Does Endometriosis Influence the Embryo Quality and/or Development? Insights from a Large Retrospective Matched Cohort Study
, Greta C. Cermisoni 2, Laura Privitera 2, Sofia Makieva 1, Alessandra Alteri 2, Laura Corti 2, Elisa Rabellotti 2, Massimo Candiani 2 and Paola Viganò 1
Round 1
Reviewer 1 Report
Dear colleagues,
this is an excellent paper which should be published rapidly in the current form.
The study is well designed and presented.
Thank you and best wishes.
Robert Lachmann.
Author Response
We would like to thank the reviewer for the comment.
Reviewer 2 Report
"Does endometriosis influence the embryo quality and/or development? Insights from a large retrospective matched cohort study." presents the result of a single-center historical cohort study that intends to asseess if the quality and the development of embrios achieved by ART is affected by maternal endometriosis.
The study design is correctely presented in the title (following the "American terminology") but not in the main text; this must be corrected.

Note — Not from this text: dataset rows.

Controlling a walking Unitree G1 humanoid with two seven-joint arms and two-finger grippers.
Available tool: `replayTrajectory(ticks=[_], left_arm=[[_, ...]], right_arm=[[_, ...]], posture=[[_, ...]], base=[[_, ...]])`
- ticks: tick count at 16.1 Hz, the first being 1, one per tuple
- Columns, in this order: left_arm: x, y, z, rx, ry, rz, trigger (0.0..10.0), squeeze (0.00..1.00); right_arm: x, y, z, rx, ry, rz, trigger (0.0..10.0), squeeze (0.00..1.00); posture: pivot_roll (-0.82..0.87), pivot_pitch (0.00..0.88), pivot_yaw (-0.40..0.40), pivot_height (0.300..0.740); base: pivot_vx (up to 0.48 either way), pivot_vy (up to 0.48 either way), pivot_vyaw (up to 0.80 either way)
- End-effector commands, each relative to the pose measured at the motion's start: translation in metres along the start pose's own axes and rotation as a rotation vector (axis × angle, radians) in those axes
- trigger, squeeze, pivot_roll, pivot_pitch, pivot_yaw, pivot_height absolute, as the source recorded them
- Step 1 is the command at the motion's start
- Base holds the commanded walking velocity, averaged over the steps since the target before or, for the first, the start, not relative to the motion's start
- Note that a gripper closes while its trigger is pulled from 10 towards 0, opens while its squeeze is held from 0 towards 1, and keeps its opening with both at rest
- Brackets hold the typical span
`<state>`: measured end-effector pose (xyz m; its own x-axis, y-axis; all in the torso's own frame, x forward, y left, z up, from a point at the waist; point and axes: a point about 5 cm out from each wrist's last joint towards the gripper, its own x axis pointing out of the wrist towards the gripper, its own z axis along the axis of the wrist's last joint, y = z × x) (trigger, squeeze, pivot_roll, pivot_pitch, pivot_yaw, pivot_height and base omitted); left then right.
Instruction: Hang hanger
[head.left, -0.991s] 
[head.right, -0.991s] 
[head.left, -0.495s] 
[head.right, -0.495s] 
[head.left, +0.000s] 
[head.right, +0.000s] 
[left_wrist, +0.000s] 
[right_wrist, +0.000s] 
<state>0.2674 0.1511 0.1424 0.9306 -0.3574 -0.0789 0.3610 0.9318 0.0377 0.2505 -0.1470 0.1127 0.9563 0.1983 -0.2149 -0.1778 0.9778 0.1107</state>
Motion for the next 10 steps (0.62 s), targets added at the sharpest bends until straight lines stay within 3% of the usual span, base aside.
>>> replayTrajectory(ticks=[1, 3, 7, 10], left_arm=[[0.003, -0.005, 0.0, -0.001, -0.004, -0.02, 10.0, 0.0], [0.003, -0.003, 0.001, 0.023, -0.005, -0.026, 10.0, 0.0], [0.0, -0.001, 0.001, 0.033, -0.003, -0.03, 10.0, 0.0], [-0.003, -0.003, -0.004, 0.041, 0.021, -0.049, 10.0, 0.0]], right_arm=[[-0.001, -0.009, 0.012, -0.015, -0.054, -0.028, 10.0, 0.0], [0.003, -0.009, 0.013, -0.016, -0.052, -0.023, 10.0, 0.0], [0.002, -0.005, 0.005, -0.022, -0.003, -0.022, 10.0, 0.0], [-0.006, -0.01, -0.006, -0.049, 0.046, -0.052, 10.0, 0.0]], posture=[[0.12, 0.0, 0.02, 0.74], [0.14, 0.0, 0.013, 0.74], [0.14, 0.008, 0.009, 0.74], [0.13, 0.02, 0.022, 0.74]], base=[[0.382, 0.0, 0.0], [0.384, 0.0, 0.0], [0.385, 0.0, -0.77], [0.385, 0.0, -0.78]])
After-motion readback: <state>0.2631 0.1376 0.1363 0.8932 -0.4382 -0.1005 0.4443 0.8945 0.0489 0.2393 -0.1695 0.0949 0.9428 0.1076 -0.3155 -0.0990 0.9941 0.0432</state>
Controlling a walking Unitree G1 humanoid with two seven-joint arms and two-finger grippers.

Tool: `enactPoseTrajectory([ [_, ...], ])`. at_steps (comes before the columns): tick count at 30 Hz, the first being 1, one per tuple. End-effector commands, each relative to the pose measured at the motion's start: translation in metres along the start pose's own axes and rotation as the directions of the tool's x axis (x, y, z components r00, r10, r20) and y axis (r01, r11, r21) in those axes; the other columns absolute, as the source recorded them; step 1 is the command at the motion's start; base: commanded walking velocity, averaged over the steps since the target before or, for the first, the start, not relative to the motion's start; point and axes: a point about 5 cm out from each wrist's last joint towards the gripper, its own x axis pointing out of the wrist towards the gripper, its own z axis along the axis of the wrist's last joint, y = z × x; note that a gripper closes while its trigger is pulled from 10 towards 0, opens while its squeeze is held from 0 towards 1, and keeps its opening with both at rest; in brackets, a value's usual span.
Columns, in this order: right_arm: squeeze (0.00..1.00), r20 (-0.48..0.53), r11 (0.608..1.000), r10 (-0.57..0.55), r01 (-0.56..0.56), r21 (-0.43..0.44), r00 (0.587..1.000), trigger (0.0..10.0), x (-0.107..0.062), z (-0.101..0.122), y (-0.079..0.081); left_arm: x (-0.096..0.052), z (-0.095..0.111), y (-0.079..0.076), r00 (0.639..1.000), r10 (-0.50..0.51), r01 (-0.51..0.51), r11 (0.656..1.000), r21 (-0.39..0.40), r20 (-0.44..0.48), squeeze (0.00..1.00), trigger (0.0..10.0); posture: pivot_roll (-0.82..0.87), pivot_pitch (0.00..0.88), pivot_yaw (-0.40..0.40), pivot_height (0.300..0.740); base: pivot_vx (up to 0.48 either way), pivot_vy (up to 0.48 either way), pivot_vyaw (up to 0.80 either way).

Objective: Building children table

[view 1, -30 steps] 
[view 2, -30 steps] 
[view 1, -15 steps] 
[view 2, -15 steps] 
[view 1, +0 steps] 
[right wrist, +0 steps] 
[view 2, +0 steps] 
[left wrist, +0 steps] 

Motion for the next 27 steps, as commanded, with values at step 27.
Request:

The study sample (not "study population") must be better described and the options justified. The arguments presented on the discussions over bias control and present bias are insufficient.
The ascertainment of individuals exposed or not to the condition of interest (endometriosis) should be more deeply discussed, as well as the consequences of the options made by the researchers.
Which was the operational definition of endometriosis followed in this study? Does it comply with international recommendations? Which ascertainment of the diagnosis is expected and which was effectively achieved?
Why are only cycles where ICSI was performed selected for the study? How many cycles were excluded due to this selection criteria?
Why are patients (implicitely assumed as the female partner) with diagnosed genetic causes of infertility (described as monogenic) included? Which genetic conditions were identified? How can this affect the outcomes and how to interpret it? Isn´t it a cause of uncontrolled bias? Wouldn't it be more prudent to exclude those few cases?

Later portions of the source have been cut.